PROBLEM REQUIREMENTS – Only the opening lines of the listing, through the one with "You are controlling", are to be retyped, each exactly as it stands.

EXERCISE DATA –
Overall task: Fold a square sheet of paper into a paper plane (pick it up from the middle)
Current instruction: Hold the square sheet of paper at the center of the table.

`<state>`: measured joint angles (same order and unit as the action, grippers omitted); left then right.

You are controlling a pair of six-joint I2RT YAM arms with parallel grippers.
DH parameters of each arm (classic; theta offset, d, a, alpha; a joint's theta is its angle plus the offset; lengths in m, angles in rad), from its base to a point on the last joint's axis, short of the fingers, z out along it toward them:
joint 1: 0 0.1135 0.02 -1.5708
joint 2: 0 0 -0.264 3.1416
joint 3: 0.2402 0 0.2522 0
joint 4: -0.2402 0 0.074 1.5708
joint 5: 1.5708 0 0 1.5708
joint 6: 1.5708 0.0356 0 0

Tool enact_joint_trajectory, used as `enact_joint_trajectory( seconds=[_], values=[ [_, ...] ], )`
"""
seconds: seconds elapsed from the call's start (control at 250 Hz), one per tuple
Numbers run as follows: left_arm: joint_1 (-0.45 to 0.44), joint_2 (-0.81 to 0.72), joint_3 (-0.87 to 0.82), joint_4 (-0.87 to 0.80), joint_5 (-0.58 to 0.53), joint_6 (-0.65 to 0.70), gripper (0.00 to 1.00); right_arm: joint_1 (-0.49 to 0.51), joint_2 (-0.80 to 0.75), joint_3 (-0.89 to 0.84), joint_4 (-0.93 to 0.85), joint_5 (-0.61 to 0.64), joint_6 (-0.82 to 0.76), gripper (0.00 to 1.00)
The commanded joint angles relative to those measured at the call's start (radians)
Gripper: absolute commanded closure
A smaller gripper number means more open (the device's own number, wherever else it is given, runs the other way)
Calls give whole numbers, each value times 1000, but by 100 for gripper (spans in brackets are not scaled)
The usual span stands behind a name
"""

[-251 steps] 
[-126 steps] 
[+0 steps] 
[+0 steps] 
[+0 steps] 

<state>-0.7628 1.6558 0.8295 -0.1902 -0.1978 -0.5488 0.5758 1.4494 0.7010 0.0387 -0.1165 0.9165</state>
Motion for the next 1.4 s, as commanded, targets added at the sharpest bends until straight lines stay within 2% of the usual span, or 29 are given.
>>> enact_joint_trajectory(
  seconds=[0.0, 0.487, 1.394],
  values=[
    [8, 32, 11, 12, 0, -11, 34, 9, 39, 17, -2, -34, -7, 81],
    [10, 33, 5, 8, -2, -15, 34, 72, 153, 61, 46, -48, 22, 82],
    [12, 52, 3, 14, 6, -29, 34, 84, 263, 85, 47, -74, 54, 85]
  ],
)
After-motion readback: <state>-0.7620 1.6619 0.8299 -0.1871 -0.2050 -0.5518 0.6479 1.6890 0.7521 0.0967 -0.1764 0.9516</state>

SOLUTION –
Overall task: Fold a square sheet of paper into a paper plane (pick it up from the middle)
Current instruction: Hold the square sheet of paper at the center of the table.

`<state>`: measured joint angles (same order and unit as the action, grippers omitted); left then right.

You are controlling a pair of six-joint I2RT YAM arms with parallel grippers.

The required output has been supplied.